══ Provided information ══

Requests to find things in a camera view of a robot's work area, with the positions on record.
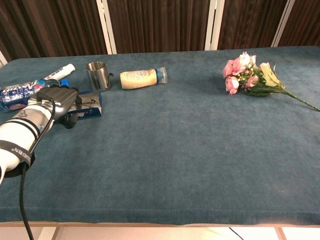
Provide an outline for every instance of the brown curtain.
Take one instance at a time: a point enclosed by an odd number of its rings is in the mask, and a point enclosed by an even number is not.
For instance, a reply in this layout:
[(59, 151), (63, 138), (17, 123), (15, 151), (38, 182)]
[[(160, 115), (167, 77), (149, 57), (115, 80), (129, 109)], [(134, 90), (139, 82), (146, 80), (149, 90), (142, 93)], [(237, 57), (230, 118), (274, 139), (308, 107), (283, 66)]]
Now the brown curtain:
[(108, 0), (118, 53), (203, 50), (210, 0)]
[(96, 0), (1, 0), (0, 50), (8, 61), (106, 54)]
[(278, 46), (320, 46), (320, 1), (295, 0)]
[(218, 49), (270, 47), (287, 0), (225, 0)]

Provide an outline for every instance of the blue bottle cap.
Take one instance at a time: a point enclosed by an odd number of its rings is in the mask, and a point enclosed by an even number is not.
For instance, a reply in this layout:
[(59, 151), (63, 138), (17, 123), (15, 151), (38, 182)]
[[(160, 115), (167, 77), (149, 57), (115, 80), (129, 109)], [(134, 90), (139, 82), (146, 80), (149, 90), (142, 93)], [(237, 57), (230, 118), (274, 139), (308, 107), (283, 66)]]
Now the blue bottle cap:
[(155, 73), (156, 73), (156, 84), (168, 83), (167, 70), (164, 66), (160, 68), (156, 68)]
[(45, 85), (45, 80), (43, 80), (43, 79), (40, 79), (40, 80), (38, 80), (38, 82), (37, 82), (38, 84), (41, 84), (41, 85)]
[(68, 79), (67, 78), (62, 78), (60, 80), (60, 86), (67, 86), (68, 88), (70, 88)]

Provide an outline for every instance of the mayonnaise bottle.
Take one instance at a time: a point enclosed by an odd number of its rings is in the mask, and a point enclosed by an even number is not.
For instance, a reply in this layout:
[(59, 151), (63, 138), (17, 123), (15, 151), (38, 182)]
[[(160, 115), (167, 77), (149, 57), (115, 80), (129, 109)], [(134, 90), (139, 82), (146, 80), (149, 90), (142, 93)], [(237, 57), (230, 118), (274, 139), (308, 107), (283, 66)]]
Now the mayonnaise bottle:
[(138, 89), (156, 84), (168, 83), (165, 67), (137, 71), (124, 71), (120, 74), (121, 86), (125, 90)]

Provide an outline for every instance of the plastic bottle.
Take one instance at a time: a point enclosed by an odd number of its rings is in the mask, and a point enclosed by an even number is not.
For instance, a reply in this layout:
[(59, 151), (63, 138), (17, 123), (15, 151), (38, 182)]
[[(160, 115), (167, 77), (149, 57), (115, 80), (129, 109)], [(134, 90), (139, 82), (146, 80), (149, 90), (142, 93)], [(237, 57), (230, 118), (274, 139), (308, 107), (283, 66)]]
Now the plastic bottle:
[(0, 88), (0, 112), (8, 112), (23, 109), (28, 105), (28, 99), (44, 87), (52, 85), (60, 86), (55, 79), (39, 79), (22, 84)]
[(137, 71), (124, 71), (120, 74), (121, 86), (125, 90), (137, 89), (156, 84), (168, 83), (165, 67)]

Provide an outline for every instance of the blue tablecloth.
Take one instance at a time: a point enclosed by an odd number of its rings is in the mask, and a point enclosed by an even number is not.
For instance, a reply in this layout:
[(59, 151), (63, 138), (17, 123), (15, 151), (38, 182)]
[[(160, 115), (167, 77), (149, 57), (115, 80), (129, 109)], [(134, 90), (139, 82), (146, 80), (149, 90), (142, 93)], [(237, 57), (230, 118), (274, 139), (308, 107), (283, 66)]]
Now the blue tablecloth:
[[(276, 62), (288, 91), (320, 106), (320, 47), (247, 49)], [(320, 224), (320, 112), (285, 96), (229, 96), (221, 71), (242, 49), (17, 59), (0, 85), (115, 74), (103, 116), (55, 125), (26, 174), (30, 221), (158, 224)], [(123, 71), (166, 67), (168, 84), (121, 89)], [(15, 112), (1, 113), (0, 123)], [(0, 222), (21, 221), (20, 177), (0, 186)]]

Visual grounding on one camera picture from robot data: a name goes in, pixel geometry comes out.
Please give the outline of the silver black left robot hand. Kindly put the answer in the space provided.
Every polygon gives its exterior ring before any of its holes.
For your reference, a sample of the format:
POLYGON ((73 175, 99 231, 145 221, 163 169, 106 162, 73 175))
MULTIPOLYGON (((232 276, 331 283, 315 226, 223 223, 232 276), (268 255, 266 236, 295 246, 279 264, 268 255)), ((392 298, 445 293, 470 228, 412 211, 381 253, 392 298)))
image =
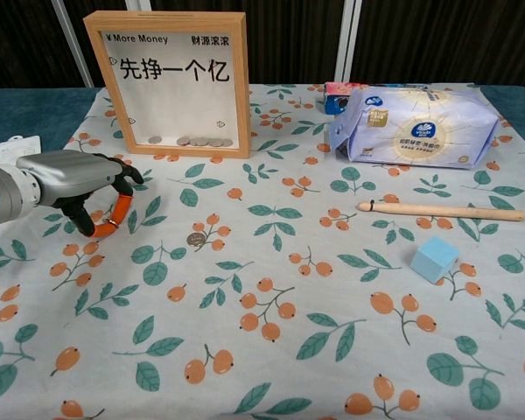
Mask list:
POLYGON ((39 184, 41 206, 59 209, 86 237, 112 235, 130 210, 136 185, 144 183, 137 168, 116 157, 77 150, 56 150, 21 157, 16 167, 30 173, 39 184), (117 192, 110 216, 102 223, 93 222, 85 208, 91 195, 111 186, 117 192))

═══

> [What needs to be done]: Copy the records exactly; no image should appear in the result.

> [Written solution]:
Requests to find things in a camera view of a robot's work area, with the positions on record.
Provide an outline for every instance of the brown curtain.
Take one instance at a time: a point enclosed by an odd number of its rings is in the mask, and a point enclosed by an even number is not.
For instance, a reply in this layout:
[(59, 151), (63, 138), (17, 123), (15, 151), (38, 182)]
[[(160, 115), (167, 77), (149, 57), (115, 80), (129, 109)], [(134, 90), (139, 82), (146, 80), (149, 90), (142, 93)], [(237, 57), (230, 118), (274, 139), (308, 107), (283, 66)]]
Now the brown curtain:
[(108, 0), (118, 53), (203, 50), (210, 0)]
[(96, 0), (1, 0), (0, 50), (8, 61), (106, 54)]
[(278, 46), (320, 46), (320, 1), (295, 0)]
[(218, 49), (270, 47), (287, 0), (225, 0)]

Provide an outline for every instance of the blue bottle cap.
Take one instance at a time: a point enclosed by an odd number of its rings is in the mask, and a point enclosed by an even number is not.
For instance, a reply in this layout:
[(59, 151), (63, 138), (17, 123), (15, 151), (38, 182)]
[[(160, 115), (167, 77), (149, 57), (115, 80), (129, 109)], [(134, 90), (139, 82), (146, 80), (149, 90), (142, 93)], [(237, 57), (230, 118), (274, 139), (308, 107), (283, 66)]]
Now the blue bottle cap:
[(155, 73), (156, 73), (156, 84), (168, 83), (167, 70), (164, 66), (160, 68), (156, 68)]
[(45, 85), (45, 80), (43, 80), (43, 79), (40, 79), (40, 80), (38, 80), (38, 82), (37, 82), (38, 84), (41, 84), (41, 85)]
[(68, 79), (67, 78), (62, 78), (60, 80), (60, 86), (67, 86), (68, 88), (70, 88)]

Provide an outline for every instance of the mayonnaise bottle.
Take one instance at a time: a point enclosed by an odd number of its rings is in the mask, and a point enclosed by an even number is not.
For instance, a reply in this layout:
[(59, 151), (63, 138), (17, 123), (15, 151), (38, 182)]
[[(160, 115), (167, 77), (149, 57), (115, 80), (129, 109)], [(134, 90), (139, 82), (146, 80), (149, 90), (142, 93)], [(237, 57), (230, 118), (274, 139), (308, 107), (283, 66)]]
Now the mayonnaise bottle:
[(138, 89), (156, 84), (168, 83), (165, 67), (137, 71), (124, 71), (120, 74), (121, 86), (125, 90)]

Provide an outline for every instance of the plastic bottle.
Take one instance at a time: a point enclosed by an odd number of its rings is in the mask, and a point enclosed by an even number is not.
For instance, a reply in this layout:
[(59, 151), (63, 138), (17, 123), (15, 151), (38, 182)]
[[(160, 115), (167, 77), (149, 57), (115, 80), (129, 109)], [(134, 90), (139, 82), (146, 80), (149, 90), (142, 93)], [(237, 57), (230, 118), (274, 139), (308, 107), (283, 66)]]
Now the plastic bottle:
[(0, 88), (0, 112), (8, 112), (23, 109), (28, 105), (28, 99), (44, 87), (52, 85), (60, 86), (55, 79), (39, 79), (22, 84)]
[(137, 71), (124, 71), (120, 74), (121, 86), (125, 90), (137, 89), (156, 84), (168, 83), (165, 67)]

Provide an outline for every instance of the blue tablecloth.
Take one instance at a time: a point enclosed by an odd number of its rings is in the mask, and a point enclosed by an even number is not.
For instance, a reply in this layout:
[(59, 151), (63, 138), (17, 123), (15, 151), (38, 182)]
[[(160, 115), (167, 77), (149, 57), (115, 80), (129, 109)], [(134, 90), (139, 82), (146, 80), (149, 90), (142, 93)], [(237, 57), (230, 118), (274, 139), (308, 107), (283, 66)]]
Now the blue tablecloth:
[[(276, 62), (288, 91), (320, 106), (320, 47), (247, 49)], [(320, 224), (320, 112), (285, 96), (229, 96), (221, 71), (242, 49), (17, 59), (0, 85), (115, 74), (103, 116), (55, 125), (26, 174), (30, 221), (158, 224)], [(123, 71), (166, 67), (168, 84), (121, 89)], [(15, 112), (1, 113), (0, 123)], [(0, 222), (21, 221), (20, 177), (0, 186)]]

Visual grounding on one camera picture from robot data: a name goes in, pixel geometry comes out.
Please give the outline of the silver black left robot hand. Kindly put the answer in the space provided.
Every polygon gives its exterior ring before any of its holes.
For your reference, a sample of the format:
POLYGON ((73 175, 99 231, 145 221, 163 169, 106 162, 73 175))
MULTIPOLYGON (((232 276, 331 283, 315 226, 223 223, 232 276), (268 255, 266 236, 295 246, 279 264, 268 255)), ((392 298, 445 293, 470 228, 412 211, 381 253, 392 298)))
image =
Mask list:
POLYGON ((39 184, 41 206, 59 209, 86 237, 112 235, 130 210, 136 185, 144 183, 137 168, 116 157, 77 150, 56 150, 21 157, 16 167, 30 173, 39 184), (117 192, 110 216, 102 223, 93 222, 85 208, 91 195, 111 186, 117 192))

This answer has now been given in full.